Substance abuse is the number one reason named by state boards of nursing for disciplinary action (Sullivan & Decker, 2001). I started thinking about this topic recently when my mother’s best friend (a registered nurse) relapsed into a Vicodin / morphine addiction after a terrible car accident.
I watched her eyes roll into the back of her head as she slurred out the word “ten” every time the nurse asked her how much pain she was in. Before she received treatment, she was apparently addicted to every pain relieving medication she could get her hands on.
She was told to receive help when her nursing supervisor discovered she was withholding her patients’ pain meds for herself, ultimately keeping her patients in a state of excruciating pain. The unfortunate truth was that she had been addicted to pain relieving medications since nursing school. When she was caught, she had already been a nurse for ten years.
I’ve heard several other stories about nurses becoming addicted to prescription pain medications in which they fall asleep on the job, steal from their patients, hurt themselves…etc. and it should be a growing concern within hospitals to take strict precautions in monitoring drug dispensing and nursing behaviors.
It wasn’t until 1984 that the American Nurses Association (ANA) publicly recognized the problem of narcotic addiction in nursing (Dabney, 1995). Though more widely recognized as a growing problem, it is still hard to identify.
It is noted that the rate for prescription type drug misuse is 6.9% (Trinkoff, Storr, & Wall, 1999), with the average rate of narcotic and alcohol abuse in nursing at 6 to 8% total.
Identifying a nurse who is participating in prescription narcotic abuse can be difficult because denial is the first reaction to an accusation. However, the nurse’s behavior will eventually make things clearer. Usually, there is not just one indicator but several. There may be an increase in absenteeism, tardiness, and use of sick time with vague excuses. The nurse may take long or frequent breaks. Job performance becomes inconsistent as function declines. Charting suffers with errors and omissions. Inadequate reporting and discrepancies with what is charted may be apparent. The nurse does just enough to get by with increased complaints from other nurses, doctors, or patients.

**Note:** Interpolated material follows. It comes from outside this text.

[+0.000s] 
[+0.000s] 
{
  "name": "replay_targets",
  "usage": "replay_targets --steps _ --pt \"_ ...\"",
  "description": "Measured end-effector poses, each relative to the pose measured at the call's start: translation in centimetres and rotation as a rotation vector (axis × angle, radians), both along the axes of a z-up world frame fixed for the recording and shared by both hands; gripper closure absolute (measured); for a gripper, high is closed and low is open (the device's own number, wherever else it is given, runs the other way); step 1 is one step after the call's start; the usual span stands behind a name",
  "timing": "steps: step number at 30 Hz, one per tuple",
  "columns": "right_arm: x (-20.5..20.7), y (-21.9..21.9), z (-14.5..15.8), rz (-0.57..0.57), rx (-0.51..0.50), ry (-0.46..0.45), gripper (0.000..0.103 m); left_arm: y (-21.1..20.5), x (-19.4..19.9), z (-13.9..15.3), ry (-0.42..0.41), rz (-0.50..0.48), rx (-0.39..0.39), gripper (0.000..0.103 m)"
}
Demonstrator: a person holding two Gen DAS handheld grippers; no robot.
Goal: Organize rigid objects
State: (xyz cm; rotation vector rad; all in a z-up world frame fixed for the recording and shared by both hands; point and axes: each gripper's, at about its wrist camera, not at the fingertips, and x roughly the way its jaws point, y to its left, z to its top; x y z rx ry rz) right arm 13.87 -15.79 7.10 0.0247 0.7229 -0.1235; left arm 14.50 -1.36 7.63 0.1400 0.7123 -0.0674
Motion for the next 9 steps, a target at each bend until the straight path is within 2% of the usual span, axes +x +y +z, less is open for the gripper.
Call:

When challenged, the nurse may offer implausible excuses for behavior or become defensive. Behavior changes may include mood fluctuation, sleeping on the job, or isolation. The nurse may have a chaotic home life or feel picked on at work.
They may over react emotionally with snapping out or disproportionate crying. Signs of diversion can be subtle. The nurse may volunteer to administer medications for others or hold the narcotics keys/count. Their patients receive more PRN pain medications but report non-effective pain relief. There may be frequent reports of lost or wasted medications.
Medications should be checked for tampering such as torn packets, missing vial tops, puncture holes, and uneven fluid levels. This nurse may request to work in an area of high pain medication administration. If injecting at work, there may be blood spots on clothes. (Smith, L., Taylor, B., & Hughes, T. (1998).
Effective peer responses to impaired Nursing practice.
Nursing Clinics of North America, 33(1), 105-18.).” It is quite obvious that all of these behaviors put the patient at risk, and the nurse in question should be asked to receive some sort of treatment. Patients go to the hospital to receive relief from pain. I couldn’t even imagine how her patients must have felt when they asked for true pain relief and received a Tylenol instead.